According to one study, people can hear up to 25kHz at extreme volumes. At normal volumes, one theory is we can perceive UHF via some other pathway, like eyes or skin, yes, which means that it wouldn't work with headphones.
The original Oohashi experiment did note it didn't work with headphones, and the study has never
really been perfectly replicated and refuted... that is, with
fMRI, gamelan music, super-tweeters, whateverz... so the findings still stand in that sense.
I suppose there are some perceptions which are too complicated to ask "yes / no" and tick boxes, you need to look inside their head hahaha. It's like subliminal advertising... "did you just see a subliminal advertisement? Yes / No" ...............................
Perhaps... if a room is painted blue, versus red, and you're trying to find out if the colour of a room affects peoples mood, without telling them what the study is about, you usher 20 people into different coloured rooms and make them tick boxes, you see that's difficult as well, since it's a study on emotion there are no clear-cut limits, unless you want to measure levels of cortisol in their blood after being in a red room for hours.
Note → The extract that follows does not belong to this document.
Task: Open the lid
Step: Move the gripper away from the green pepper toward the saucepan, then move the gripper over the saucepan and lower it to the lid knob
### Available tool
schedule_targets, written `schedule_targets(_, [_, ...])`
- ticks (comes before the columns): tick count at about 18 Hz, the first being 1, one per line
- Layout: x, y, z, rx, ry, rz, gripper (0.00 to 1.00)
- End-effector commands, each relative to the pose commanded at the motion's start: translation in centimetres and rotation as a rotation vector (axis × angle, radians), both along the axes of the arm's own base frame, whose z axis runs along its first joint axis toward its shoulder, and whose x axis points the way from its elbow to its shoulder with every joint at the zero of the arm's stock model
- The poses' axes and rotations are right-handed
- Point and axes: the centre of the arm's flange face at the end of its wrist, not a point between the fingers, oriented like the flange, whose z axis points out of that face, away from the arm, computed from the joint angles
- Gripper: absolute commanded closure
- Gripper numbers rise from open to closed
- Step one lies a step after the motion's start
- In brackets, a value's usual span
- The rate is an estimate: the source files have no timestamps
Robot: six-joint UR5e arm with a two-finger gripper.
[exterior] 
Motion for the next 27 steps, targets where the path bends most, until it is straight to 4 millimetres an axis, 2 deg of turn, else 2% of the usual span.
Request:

Anyway there is one modern paper which 'proves' that we can perceive higher-rez material than 44.1 kHz, but the statistics aren't very good in it, I'm not sure if it's valid, in my opinion (if it's invalid, I suppose that says something about the validity of all other papers listed at the AES) -->
http://www.aes.org/e-lib/browse.cfm?elib=15398
What I did like about it, is they didn't use the common fast switch, time-aligned ABX, which imho is very overrated. Someone really needs to write a new blind-test program for Foobar, without the immediate switch (like a 10 second break between A... A... A, versus A... B... B..., and not time-aligned, the sample is played from 0 - 20s, etc.).